--- Data Enclosed Below ---

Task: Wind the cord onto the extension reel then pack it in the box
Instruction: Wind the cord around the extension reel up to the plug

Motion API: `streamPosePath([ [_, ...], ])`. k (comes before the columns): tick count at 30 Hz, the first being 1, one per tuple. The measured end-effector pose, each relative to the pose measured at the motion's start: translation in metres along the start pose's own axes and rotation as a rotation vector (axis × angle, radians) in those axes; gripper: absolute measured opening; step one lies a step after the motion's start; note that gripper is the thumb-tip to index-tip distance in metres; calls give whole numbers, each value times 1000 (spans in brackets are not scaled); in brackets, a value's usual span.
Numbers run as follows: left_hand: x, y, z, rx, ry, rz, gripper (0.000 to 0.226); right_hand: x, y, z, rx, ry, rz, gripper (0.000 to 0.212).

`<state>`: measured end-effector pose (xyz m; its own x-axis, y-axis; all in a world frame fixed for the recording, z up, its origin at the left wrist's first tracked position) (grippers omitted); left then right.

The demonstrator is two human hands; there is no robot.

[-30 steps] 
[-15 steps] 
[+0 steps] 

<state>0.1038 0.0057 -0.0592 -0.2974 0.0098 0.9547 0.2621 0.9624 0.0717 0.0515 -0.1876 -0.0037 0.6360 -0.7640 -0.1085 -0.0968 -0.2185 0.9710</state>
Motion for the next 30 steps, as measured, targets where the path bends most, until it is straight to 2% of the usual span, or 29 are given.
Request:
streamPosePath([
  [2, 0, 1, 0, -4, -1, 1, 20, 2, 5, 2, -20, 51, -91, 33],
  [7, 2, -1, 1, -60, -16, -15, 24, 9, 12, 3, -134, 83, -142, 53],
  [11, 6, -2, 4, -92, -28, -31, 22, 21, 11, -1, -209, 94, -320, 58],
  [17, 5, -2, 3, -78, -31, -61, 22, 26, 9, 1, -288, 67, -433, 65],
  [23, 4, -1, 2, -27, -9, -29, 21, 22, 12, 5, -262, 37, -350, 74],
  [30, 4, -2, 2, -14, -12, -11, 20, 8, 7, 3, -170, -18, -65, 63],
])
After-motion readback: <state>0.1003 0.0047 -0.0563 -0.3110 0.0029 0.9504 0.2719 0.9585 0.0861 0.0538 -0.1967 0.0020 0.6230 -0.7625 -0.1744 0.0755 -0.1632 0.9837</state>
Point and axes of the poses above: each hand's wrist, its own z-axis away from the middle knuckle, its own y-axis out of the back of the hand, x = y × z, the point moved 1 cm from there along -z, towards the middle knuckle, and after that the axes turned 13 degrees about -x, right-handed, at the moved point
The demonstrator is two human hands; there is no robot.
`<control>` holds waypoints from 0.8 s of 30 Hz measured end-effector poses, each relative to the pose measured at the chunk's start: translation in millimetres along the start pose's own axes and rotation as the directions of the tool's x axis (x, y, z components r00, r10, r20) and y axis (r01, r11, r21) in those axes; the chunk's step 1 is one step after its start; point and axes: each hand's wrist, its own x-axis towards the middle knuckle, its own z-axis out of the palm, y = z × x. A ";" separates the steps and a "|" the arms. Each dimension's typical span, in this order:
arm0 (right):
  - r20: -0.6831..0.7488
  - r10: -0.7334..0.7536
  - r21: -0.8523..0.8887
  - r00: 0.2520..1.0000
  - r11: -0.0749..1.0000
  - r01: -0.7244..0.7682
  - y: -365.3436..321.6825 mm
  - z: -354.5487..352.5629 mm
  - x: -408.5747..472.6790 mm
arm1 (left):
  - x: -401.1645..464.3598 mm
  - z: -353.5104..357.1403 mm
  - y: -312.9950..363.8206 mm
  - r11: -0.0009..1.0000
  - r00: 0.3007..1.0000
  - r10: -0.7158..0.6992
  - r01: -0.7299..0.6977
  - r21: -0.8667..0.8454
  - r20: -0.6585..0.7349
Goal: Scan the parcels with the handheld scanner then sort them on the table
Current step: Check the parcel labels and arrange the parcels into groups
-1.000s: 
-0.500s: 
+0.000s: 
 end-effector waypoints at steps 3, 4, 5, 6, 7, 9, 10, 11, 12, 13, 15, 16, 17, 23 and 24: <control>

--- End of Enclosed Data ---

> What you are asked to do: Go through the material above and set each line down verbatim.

> Problem solution:
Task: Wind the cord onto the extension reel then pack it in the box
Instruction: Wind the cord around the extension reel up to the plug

Motion API: `streamPosePath([ [_, ...], ])`. k (comes before the columns): tick count at 30 Hz, the first being 1, one per tuple. The measured end-effector pose, each relative to the pose measured at the motion's start: translation in metres along the start pose's own axes and rotation as a rotation vector (axis × angle, radians) in those axes; gripper: absolute measured opening; step one lies a step after the motion's start; note that gripper is the thumb-tip to index-tip distance in metres; calls give whole numbers, each value times 1000 (spans in brackets are not scaled); in brackets, a value's usual span.
Numbers run as follows: left_hand: x, y, z, rx, ry, rz, gripper (0.000 to 0.226); right_hand: x, y, z, rx, ry, rz, gripper (0.000 to 0.212).

`<state>`: measured end-effector pose (xyz m; its own x-axis, y-axis; all in a world frame fixed for the recording, z up, its origin at the left wrist's first tracked position) (grippers omitted); left then right.

The demonstrator is two human hands; there is no robot.

[-30 steps] 
[-15 steps] 
[+0 steps] 

<state>0.1038 0.0057 -0.0592 -0.2974 0.0098 0.9547 0.2621 0.9624 0.0717 0.0515 -0.1876 -0.0037 0.6360 -0.7640 -0.1085 -0.0968 -0.2185 0.9710</state>
Motion for the next 30 steps, as measured, targets where the path bends most, until it is straight to 2% of the usual span, or 29 are given.
Request:
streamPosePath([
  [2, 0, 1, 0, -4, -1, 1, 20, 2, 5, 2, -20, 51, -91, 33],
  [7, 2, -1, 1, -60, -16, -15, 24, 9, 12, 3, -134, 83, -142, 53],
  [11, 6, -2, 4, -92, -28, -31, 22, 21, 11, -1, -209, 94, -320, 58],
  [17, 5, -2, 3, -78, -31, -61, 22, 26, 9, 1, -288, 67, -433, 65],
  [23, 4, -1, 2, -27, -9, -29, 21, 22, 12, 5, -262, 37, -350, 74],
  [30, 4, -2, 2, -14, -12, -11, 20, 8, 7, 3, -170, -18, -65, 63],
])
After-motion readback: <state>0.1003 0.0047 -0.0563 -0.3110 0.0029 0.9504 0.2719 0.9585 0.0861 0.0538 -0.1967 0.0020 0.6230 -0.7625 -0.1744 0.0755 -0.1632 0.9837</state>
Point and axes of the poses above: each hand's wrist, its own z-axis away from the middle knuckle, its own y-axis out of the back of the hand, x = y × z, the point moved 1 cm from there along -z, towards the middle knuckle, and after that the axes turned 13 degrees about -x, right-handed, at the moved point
The demonstrator is two human hands; there is no robot.
`<control>` holds waypoints from 0.8 s of 30 Hz measured end-effector poses, each relative to the pose measured at the chunk's start: translation in millimetres along the start pose's own axes and rotation as the directions of the tool's x axis (x, y, z components r00, r10, r20) and y axis (r01, r11, r21) in those axes; the chunk's step 1 is one step after its start; point and axes: each hand's wrist, its own x-axis towards the middle knuckle, its own z-axis out of the palm, y = z × x. A ";" separates the steps and a "|" the arms. Each dimension's typical span, in this order:
arm0 (right):
  - r20: -0.6831..0.7488
  - r10: -0.7334..0.7536
  - r21: -0.8523..0.8887
  - r00: 0.2520..1.0000
  - r11: -0.0749..1.0000
  - r01: -0.7244..0.7682
  - y: -365.3436..321.6825 mm
  - z: -354.5487..352.5629 mm
  - x: -408.5747..472.6790 mm
arm1 (left):
  - x: -401.1645..464.3598 mm
  - z: -353.5104..357.1403 mm
  - y: -312.9950..363.8206 mm
  - r11: -0.0009..1.0000
  - r00: 0.3007..1.0000
  - r10: -0.7158..0.6992
  - r01: -0.7299..0.6977
  - r21: -0.8667..0.8454
  - r20: -0.6585..0.7349
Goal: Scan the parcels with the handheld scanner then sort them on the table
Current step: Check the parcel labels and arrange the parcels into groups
-1.000s: 
-0.500s: 
+0.000s: 
 end-effector waypoints at steps 3, 4, 5, 6, 7, 9, 10, 11, 12, 13, 15, 16, 17, 23 and 24: <control>

No more work remains on this exercise.